Understanding Medical Research

What to Look for When Reading Medical Research

Reading medical news can be an exercise in frustration. Sometimes it seems that this month’s findings always contradict last month’s. How do you know what to believe?

Sometimes you don’t. But one clue to quality is the design of the study. Although no study is perfect, some are more likely to yield reliable results than others.

The gold standard is the randomized controlled trial (RCT). This kind of study always has these features:

  • It has a treatment group. These people receive the therapy under study.
  • It has a control group. These people are as similar as possible to those in the treatment group except they do not get the experimental treatment. Instead, they may receive the standard treatment or a placebo (such as a pill with no active ingredient).
  • Subjects are randomly assigned. Neither subjects nor researchers get to choose who goes in which group. Assignment is determined by chance, such as by tossing a coin or having a computer randomly assign the volunteers.
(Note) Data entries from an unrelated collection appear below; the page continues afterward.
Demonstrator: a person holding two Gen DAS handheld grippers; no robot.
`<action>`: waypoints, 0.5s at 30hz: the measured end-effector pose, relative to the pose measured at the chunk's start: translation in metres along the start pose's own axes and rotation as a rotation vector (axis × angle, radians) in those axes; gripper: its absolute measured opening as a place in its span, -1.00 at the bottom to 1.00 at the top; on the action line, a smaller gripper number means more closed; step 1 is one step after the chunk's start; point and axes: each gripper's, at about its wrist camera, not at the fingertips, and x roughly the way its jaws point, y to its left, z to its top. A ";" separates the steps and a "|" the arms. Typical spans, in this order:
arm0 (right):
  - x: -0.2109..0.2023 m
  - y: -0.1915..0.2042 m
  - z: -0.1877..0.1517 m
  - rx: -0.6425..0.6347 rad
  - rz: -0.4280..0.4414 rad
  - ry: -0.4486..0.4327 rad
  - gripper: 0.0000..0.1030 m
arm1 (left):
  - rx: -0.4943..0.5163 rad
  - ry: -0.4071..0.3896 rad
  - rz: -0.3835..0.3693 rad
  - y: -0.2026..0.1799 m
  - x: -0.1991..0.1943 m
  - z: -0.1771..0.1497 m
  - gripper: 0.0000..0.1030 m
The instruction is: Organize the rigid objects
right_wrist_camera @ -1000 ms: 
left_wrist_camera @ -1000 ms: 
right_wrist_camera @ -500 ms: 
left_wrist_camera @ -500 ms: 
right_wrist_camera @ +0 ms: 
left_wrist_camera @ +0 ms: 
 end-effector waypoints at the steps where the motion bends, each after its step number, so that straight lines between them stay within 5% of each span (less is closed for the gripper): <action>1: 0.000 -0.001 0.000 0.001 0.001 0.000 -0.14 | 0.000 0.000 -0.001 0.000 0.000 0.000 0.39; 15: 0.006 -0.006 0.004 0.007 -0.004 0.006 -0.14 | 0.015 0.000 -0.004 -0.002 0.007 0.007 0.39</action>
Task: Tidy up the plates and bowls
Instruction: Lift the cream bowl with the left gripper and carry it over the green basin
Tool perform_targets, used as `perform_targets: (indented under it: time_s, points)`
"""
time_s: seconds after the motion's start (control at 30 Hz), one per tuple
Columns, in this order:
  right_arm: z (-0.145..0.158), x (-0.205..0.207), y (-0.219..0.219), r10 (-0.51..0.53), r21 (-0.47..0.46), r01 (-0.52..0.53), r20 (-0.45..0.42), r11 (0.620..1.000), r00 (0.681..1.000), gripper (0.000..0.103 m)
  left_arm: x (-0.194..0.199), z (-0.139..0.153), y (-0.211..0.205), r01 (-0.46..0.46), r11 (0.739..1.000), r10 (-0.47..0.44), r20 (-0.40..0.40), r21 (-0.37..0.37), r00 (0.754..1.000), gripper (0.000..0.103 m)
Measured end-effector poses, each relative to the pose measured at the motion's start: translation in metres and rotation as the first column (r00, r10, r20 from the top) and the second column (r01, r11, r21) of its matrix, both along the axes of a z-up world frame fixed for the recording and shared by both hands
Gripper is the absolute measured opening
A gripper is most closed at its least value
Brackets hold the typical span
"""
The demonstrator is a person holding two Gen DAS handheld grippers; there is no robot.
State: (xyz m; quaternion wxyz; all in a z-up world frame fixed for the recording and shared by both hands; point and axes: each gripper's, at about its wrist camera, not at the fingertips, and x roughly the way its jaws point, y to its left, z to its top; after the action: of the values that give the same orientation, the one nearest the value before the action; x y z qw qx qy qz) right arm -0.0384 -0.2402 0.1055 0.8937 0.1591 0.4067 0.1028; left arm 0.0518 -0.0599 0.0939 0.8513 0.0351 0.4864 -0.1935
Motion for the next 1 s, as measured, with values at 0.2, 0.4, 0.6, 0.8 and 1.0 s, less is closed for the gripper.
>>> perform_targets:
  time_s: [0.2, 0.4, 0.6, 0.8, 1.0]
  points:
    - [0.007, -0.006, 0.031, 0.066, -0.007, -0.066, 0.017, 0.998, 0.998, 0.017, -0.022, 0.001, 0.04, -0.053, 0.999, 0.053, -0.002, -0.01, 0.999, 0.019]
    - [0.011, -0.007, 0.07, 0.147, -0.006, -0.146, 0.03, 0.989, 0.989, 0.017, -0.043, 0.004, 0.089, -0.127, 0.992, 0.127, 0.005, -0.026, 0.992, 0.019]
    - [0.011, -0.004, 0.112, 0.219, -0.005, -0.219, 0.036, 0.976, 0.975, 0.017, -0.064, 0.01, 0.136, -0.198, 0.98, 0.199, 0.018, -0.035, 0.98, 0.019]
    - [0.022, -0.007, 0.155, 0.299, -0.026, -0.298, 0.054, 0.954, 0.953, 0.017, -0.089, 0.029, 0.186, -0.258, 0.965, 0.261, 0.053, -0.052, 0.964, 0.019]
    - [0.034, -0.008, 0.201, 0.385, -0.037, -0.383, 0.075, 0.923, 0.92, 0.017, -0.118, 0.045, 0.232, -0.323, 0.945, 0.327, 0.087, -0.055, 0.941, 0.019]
An RCT often has these good features as well:

  • It is double blinded: Neither patients nor researchers know who is in which group. Blinding greatly boosts a study’s quality. But blinding is not always possible—one example of this would be a study that compares patients who’ve had surgery with those who have not.
  • It has a large sample size (number of subjects).
  • Subjects are followed for a long time.

Other Types Of Studies

If RCTs provide the best evidence, why do scientists conduct other kinds of studies?

Cost, for one. RCTs are expensive; they usually must be funded with large grants from government or industry. They also take a long time. And in some cases, RCTs aren’t even possible. For example, it would be highly unethical to expose a group of people to smallpox. So scientists must do other types of studies.

One step down from RCTs are case-control and cohort studies.

  • A case-control study looks backwards. It compares people who already have a certain disease with a group of similar people without the disease to look for links between the disease and past events. For example, researchers might compare the foods eaten by cruise ship passengers who got food poisoning and those who didn’t.
  • A cohort study looks forward. It starts with people who’ve been exposed to a certain risk factor and other people who haven’t and sees what happens to them later. For example, a study might follow women who’ve used hormones and those who haven’t to track and compare rates of cancer development.

Other scientific studies are a notch lower in the strength of evidence they provide.

  • A cross-sectional study looks at a single point in time. Examples include surveying people with diabetes to see how many take aspirin and comparing rates of arthritis in overweight and lean people.
  • An ecological study compares rates of diseases in different populations—for example, cavity rates in towns with different levels of fluoride in their water.
  • Case and case-series reports provide the weakest evidence. They describe the experiences of one patient (case report) or a few patients (case-series report). For example, when AIDS first appeared, so did case reports describing seriously ill patients with a puzzling cluster of symptoms.
  • Another type of study gaining popularity is the meta-analysis. In this type of study, the scientist does not actually treat or observe subjects. Instead, the scientist searches the medical literature for similar studies and pools the results. In effect, a meta-analysis creates a study with a large sample size. A meta-analysis, however, is only as good as the studies it includes.